Jésus apparaît avec un visage transfiguré sur lequel se manifeste la gloire de Dieu. Ce moment rappelle Moïse, lorsqu’il avait vu Dieu au Sinaï. Son visage était devenu si brillant que nul ne pouvait le regarder. Il devra le voiler.
Le visage de Jésus n’est plus voilé, mais il se cache et se manifeste en chacun de ceux qui souffrent. Sa gloire est manifestée aujourd’hui lorsque nous partageons son amour et sa miséricorde autour de nous. Il n’y a pas besoin de projecteurs ou de bruits médiatiques, parfois utiles, je le concède. Au Thabor, la nuée est obscure, mais la voix de Notre Père, la voix du Père va toucher les cœurs : « Celui-ci est mon Fils bien-aimé, en qui je trouve ma joie : écoutez-le ! » Notre témoignage de vie est la joie de Dieu, la joie du Père. Cela peut être très difficile. Faisant une recherche sur une lecture de Carême à propos d’une figure qui mérite d’être connue Etty Hillesum, je suis tombé sur les lignes qui suivent. Cette jeune fille d’origine juive est morte dans les camps et on lui doit curieusement, d’avoir mentionné le nom de sainte Édith Stein sur les listes des déportées, c’était une de ses tâches de prisonnière des démons nazis. « Tout comme dans les Évangiles, la Transfiguration, c’est-à-dire la joie du Fils en son Père, permet la traversée de la passion, la traversée d’une clairière,  et la contemplation du vaste ciel permettent à Etty de traverser le camp de triage de Westerbrok avant de finir à Auschwitz. Elle écrivit ceci : « En l’an de grâce 1942, la énième année de guerre, je trouve la vie belle et me sens libre. Je crois en Dieu et je crois en l’homme, j’ose le dire sans fausse honte. »

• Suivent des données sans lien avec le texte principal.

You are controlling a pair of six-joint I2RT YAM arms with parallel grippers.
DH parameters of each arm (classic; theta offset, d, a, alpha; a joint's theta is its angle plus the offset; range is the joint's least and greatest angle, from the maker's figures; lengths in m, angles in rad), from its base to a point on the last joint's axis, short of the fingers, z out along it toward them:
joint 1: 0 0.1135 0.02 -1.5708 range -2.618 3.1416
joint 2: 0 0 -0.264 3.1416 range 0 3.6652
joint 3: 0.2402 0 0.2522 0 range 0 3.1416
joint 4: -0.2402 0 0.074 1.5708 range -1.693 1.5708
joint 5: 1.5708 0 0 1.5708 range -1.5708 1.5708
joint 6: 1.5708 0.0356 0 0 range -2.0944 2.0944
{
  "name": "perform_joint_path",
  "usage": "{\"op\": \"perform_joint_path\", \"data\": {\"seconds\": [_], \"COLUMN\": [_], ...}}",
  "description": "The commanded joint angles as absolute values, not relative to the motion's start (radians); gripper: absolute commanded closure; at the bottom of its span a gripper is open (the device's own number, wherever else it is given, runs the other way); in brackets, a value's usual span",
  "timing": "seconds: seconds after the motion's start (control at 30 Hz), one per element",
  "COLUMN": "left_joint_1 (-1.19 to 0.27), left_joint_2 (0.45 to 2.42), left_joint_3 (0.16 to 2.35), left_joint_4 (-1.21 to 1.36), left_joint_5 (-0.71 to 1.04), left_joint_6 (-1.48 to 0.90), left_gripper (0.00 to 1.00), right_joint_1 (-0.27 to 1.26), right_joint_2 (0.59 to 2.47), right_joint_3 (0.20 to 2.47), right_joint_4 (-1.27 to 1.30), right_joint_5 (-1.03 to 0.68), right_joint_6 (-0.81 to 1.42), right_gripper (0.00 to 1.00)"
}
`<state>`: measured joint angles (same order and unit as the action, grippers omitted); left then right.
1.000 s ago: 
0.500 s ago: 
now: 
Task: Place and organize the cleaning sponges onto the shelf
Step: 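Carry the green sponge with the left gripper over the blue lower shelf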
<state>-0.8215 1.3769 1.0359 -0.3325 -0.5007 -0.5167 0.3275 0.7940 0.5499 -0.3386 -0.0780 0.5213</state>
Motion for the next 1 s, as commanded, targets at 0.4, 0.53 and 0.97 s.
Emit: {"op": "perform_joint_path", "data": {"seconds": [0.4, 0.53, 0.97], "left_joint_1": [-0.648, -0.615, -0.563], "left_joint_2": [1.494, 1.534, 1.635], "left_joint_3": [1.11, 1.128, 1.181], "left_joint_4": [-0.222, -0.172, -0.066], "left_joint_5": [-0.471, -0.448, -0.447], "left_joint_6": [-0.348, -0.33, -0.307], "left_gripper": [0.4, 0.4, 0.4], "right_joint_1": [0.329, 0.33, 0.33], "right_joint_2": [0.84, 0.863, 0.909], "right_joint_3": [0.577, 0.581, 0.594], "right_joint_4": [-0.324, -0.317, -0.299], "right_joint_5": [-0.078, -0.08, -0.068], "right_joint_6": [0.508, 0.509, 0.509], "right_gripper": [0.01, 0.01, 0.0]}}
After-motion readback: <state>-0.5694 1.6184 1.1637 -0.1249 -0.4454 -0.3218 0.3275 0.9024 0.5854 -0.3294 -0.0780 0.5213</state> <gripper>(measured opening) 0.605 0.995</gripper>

 Et ailleurs « Un puits très profond est en moi. Et Dieu est dans ce puits. Parfois, j’arrive à Le rejoindre, le plus souvent la pierre et le sable Le recouvrent : alors Dieu est enterré. Il faut à nouveau Le déterrer » 
Que la Transfiguration nous aide nous aussi à vivre notre carême et à parvenir à la résurrection de Jésus. Amen.